We spent time at both camps and so did many others. But an obscure article in the Guardian newspaper proclaimed “You are either in the Gatwick camp or in the Heathrow camp. Make your choice.” Such was the conclusion by Brendan O’Neill of the ex-Marxist ultra-liberal website spiked-online. He had just given one of his infamous rants at British environmentalists. Only (as Merrick shows on page 9) this time he got his facts wrong.
Sure enough, O’Neill praised the No Borders campers for their protest “against the British government’s penchant for building prison-like detention centres for ‘illegal’ and ‘paperless’ immigrants, including one inside the grounds of Gatwick airport”. On the other hand, he accused the Climate Campers of being “interested only in their freedom to lecture the rest of us about our planet-killing holidays” and “calling for less choice, less freedom of movement, and for tougher taxes and restrictions on people’s ability to fly”. That might have been true for some of the liberal and conservative green pressure groups that have jumped onto the Climate Camp bandwagon. Many of the camp organisers, anarchists and socialists at Heathrow, however, condemned the calls for restrictive government-action.
There was some real support and co-operation between the two camps; and that is recognised from both No Borders (see page 4) and Climate Camp (see page 9) perspectives. We were also somewhat bemused by O’Neill’s remarks: One of the marquees at the No Borders camp had “from Drax to Heathrow” visibly written on the side of it, pointing out that the marquee (together with lots of the people) had come straight from the Climate Camp. There was no need to choose, we had just moved from one camp to the next!
On second thought, however, it is more complex than that. It should have trickled through to the radical green movement too that some of its traditions and contemporary manifestations have a markedly conservative edge to them. And increasingly today, green discourses are being used to justify migration controls. Isn’t it morally unjustifiable to allow unrestricted migration and freedom of movement when air and road travel and unsustainable consumption levels are destroying the planet? As we have argued in our last issue, there is clearly a level of austerity politics at work in the green movement. And the climate campers should guard themselves against attempts to use it as a platform to argue for more government and less travel (see page 14).

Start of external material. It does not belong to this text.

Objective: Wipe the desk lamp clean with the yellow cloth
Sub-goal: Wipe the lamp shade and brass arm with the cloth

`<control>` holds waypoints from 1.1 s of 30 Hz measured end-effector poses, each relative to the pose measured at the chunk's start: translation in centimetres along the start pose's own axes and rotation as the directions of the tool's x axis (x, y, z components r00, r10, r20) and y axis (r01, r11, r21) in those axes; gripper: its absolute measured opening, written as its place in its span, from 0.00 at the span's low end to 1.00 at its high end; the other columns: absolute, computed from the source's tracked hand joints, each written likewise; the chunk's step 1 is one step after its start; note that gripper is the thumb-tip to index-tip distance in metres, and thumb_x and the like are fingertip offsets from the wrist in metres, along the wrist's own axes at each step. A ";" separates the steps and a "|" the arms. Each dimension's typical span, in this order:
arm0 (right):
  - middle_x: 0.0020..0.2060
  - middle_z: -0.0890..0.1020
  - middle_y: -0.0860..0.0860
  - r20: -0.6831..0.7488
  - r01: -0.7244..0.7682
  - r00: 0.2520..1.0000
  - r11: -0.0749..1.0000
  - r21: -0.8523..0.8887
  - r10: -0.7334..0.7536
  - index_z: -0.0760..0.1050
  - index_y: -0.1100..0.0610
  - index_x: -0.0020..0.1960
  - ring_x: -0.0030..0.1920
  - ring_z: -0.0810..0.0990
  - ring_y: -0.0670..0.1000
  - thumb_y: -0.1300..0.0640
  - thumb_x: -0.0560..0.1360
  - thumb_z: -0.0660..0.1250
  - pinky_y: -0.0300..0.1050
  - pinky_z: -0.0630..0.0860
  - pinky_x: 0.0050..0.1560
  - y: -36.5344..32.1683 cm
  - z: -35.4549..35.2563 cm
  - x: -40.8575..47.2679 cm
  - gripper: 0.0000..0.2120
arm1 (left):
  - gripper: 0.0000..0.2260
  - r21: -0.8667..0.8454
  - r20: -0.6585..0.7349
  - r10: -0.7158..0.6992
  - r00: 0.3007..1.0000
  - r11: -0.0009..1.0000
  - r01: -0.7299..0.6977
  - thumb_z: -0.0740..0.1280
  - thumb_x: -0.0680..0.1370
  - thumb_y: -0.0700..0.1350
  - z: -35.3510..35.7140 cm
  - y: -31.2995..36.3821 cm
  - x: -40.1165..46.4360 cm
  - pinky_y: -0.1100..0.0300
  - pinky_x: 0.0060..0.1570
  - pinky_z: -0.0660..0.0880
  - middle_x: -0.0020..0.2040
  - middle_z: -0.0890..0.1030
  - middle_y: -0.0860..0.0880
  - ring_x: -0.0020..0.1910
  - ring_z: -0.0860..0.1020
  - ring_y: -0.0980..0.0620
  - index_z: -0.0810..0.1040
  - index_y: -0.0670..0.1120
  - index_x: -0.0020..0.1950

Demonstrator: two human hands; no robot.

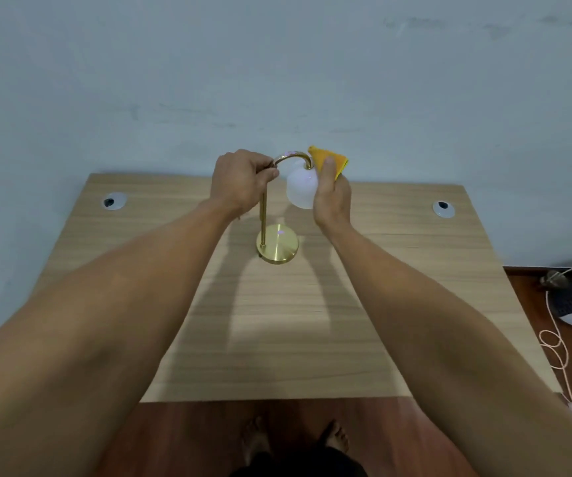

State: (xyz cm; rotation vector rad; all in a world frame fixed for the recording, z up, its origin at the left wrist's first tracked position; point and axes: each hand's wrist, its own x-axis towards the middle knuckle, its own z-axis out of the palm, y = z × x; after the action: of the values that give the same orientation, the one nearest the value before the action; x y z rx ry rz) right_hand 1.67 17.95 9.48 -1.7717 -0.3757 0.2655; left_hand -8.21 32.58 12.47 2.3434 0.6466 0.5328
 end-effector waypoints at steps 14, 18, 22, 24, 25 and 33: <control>0.82 0.56 0.44 -0.060 0.170 0.983 0.985 -0.027 -0.172 0.51 0.52 0.83 0.83 0.48 0.47 0.50 0.86 0.54 0.50 0.47 0.81 4.0 2.9 -2.2 0.28 | 0.11 -0.113 0.037 0.022 0.999 0.993 -0.018 0.71 0.78 0.47 -0.4 -1.1 0.9 0.55 0.38 0.67 0.33 0.75 0.35 0.33 0.67 0.51 0.83 0.40 0.41; 0.72 0.75 0.44 -0.144 0.111 0.984 0.994 0.016 -0.107 0.74 0.46 0.71 0.74 0.69 0.48 0.47 0.83 0.53 0.56 0.64 0.76 2.4 2.6 0.2 0.21 | 0.11 -0.115 0.057 0.053 0.997 0.992 -0.047 0.70 0.79 0.44 -0.3 -1.1 1.0 0.56 0.37 0.64 0.30 0.68 0.45 0.33 0.64 0.50 0.82 0.39 0.40; 0.40 0.81 0.47 0.035 -0.170 0.985 0.985 -0.026 0.171 0.80 0.49 0.38 0.44 0.77 0.52 0.42 0.75 0.53 0.47 0.74 0.52 -1.5 0.7 4.3 0.21 | 0.11 -0.100 0.050 0.073 0.996 0.993 -0.067 0.69 0.78 0.46 -0.3 -1.4 1.1 0.55 0.38 0.65 0.30 0.69 0.43 0.34 0.64 0.49 0.82 0.39 0.41; 0.32 0.77 0.45 0.144 -0.173 0.974 0.984 -0.032 0.176 0.74 0.48 0.26 0.37 0.73 0.51 0.46 0.77 0.53 0.46 0.70 0.46 -2.2 0.0 5.4 0.23 | 0.12 -0.103 0.042 0.073 0.996 0.992 -0.068 0.70 0.77 0.47 -0.3 -1.5 1.1 0.55 0.39 0.65 0.32 0.71 0.37 0.34 0.64 0.49 0.83 0.39 0.41; 0.28 0.74 0.44 0.182 -0.161 0.969 0.986 -0.033 0.165 0.71 0.49 0.23 0.34 0.70 0.50 0.48 0.77 0.53 0.45 0.68 0.43 -2.4 -0.2 5.5 0.25 | 0.12 -0.104 0.040 0.073 0.997 0.992 -0.069 0.70 0.77 0.47 -0.3 -1.5 1.1 0.55 0.39 0.65 0.33 0.73 0.35 0.34 0.64 0.50 0.83 0.39 0.41; 0.76 0.67 0.41 0.063 0.117 0.991 0.992 0.055 -0.121 0.73 0.45 0.72 0.79 0.60 0.44 0.47 0.84 0.52 0.53 0.59 0.79 2.2 1.4 1.1 0.20 | 0.11 -0.121 0.039 0.050 0.998 0.992 -0.045 0.72 0.77 0.47 -0.5 -1.4 1.2 0.52 0.41 0.71 0.36 0.77 0.32 0.34 0.68 0.50 0.86 0.39 0.43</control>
State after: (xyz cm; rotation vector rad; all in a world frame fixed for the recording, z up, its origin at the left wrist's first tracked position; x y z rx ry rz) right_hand 2.38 19.18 7.02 -1.6861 -0.5162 0.2474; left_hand -7.97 34.47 12.14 2.2547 0.5264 0.5279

The intermingling of blood and soil ideology and conservative greens is well known. The thread can be picked up at various points throughout European history. For instance with the rise of Romanticism in the late eighteenth century came the close association between a romantic idealisation of the natural world and a desire to preserve and keep sacred this world – a romantic nationalism. The fascist conceptions of nation, blood and soil have green undertones. They evoke a connection between race and homeland and between nation and nature. For the German Nazis, it was the Volk (the ‘people’) alone that could live in harmony with the natural surroundings of Europe. With National Socialism sometimes came an inherent anti-modernism and romantic vision of the ‘natural’ as opposed to the destructive forces of the international financial elite.
This romantic idealism has sometimes been transported into ‘radical’ green movements. Proponents of ‘deep ecology’ and of ‘primitivism’ have especially been flirting with anti-immigration ideologies, though more so in the US than over here. Sometimes, the complex social reasons behind systematic ecological degradation are reduced to a mere problem of scarcity and ‘overpopulation’. Apparently there are too many people in the world and in Britain. Such arguments go hand-in-hand with calls for migration controls and border regimes to protect the European and North American eco-systems from ‘unsustainable’ population levels.
To be sure, none of this thinking was evident at the Climate Camp or could characterise the environmental direct action movement in Britain. But we have come across such arguments and it is important to refute them. Partly because they are missing the fundamental point: Trying to find an ethical or sustainable way of living in this current mode of social organisation invariably leads into a dead end. Capitalism is based upon contradictions and we won’t be able to break out of them if we hide behind pure ethical-environmental or moral-humanitarian positions without challenging the entirety of the system. The connection between No Borders and Climate Camp needs to go beyond infrastructure to a genuine exchange of politics and ideas.